#### YOUR OBJECTIVE:
From the data, copy out every line in which the word "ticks" appears.

#### THE INPUT:
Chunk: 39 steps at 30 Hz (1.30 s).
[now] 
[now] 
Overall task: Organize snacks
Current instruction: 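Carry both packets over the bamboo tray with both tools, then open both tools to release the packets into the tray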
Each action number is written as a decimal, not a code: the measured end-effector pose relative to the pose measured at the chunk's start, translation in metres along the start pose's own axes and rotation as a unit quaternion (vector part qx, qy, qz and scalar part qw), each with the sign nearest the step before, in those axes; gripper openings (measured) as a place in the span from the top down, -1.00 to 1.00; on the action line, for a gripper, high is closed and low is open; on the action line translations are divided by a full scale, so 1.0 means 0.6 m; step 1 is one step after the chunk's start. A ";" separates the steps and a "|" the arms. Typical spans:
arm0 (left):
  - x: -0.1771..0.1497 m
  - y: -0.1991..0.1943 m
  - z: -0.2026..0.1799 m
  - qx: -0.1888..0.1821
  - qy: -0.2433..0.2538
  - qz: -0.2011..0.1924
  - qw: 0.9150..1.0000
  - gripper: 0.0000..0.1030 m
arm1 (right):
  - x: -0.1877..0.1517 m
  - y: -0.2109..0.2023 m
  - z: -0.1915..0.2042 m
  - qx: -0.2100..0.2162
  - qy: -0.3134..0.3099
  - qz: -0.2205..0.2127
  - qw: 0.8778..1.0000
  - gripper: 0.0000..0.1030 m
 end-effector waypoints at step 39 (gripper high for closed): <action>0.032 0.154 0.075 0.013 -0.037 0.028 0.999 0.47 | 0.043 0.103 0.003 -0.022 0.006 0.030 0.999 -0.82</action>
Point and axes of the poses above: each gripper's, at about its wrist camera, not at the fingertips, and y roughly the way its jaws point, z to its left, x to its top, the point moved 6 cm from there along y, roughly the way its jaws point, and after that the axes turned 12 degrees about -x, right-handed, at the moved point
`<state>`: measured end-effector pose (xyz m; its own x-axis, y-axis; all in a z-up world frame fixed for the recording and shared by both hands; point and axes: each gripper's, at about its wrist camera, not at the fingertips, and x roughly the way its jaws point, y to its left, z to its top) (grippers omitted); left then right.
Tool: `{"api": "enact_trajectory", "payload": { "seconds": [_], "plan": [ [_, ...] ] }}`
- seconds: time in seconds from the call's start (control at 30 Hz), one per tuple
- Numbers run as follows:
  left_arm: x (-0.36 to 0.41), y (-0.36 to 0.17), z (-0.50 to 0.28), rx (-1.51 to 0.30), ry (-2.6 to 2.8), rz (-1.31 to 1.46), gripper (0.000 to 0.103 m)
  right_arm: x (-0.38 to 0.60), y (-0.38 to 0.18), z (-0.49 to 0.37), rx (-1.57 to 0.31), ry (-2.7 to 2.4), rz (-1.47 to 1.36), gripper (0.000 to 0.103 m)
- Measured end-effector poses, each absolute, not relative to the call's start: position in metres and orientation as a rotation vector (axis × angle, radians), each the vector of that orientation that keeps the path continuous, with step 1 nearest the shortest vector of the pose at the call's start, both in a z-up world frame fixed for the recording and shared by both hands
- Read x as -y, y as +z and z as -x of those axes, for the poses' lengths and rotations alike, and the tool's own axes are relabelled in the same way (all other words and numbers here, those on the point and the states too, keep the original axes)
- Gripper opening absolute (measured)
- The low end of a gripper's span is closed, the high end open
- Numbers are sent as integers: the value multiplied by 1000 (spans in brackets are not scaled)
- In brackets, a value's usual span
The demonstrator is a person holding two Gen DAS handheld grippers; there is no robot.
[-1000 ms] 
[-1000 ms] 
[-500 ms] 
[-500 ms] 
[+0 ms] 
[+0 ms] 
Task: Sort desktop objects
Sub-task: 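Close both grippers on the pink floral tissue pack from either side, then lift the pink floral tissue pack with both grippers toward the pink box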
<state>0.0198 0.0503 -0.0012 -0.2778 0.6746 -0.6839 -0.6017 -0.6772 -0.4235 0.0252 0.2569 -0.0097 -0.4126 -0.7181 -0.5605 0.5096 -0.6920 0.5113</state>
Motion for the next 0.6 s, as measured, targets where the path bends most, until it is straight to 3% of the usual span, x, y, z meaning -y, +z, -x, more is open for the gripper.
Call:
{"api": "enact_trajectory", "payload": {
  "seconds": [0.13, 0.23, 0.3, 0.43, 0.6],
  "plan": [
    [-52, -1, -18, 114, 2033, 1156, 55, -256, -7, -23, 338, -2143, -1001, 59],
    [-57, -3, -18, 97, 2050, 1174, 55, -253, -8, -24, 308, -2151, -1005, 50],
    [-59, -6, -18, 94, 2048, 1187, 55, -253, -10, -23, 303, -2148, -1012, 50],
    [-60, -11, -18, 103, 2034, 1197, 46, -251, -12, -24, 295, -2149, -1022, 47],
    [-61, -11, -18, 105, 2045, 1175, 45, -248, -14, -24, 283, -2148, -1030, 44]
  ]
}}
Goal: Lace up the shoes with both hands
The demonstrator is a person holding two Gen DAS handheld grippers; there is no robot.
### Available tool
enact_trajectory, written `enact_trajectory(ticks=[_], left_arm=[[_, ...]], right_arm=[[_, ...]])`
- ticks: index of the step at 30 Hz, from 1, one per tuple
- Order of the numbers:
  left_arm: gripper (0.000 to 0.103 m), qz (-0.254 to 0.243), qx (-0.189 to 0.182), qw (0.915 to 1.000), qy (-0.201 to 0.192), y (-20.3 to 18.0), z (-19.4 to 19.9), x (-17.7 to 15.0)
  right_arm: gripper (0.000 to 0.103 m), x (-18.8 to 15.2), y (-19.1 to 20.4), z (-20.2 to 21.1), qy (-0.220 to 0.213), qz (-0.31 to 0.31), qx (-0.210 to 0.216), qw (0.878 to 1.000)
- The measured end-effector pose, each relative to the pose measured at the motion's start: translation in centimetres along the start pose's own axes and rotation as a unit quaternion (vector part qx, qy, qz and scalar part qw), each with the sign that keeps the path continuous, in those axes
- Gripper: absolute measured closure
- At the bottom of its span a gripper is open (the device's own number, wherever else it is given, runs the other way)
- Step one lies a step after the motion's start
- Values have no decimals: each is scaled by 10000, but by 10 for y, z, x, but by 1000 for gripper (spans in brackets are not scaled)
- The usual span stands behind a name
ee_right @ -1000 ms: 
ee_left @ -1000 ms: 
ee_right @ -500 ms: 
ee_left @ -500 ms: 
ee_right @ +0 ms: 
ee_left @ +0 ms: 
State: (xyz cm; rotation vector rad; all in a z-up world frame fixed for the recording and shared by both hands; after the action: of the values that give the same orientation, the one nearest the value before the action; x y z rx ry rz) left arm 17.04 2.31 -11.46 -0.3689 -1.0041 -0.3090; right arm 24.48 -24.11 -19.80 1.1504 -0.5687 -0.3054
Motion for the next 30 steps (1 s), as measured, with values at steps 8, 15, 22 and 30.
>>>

#### WORKED SOLUTION:
enact_trajectory, written `enact_trajectory(ticks=[_], left_arm=[[_, ...]], right_arm=[[_, ...]])`
- ticks: index of the step at 30 Hz, from 1, one per tuple

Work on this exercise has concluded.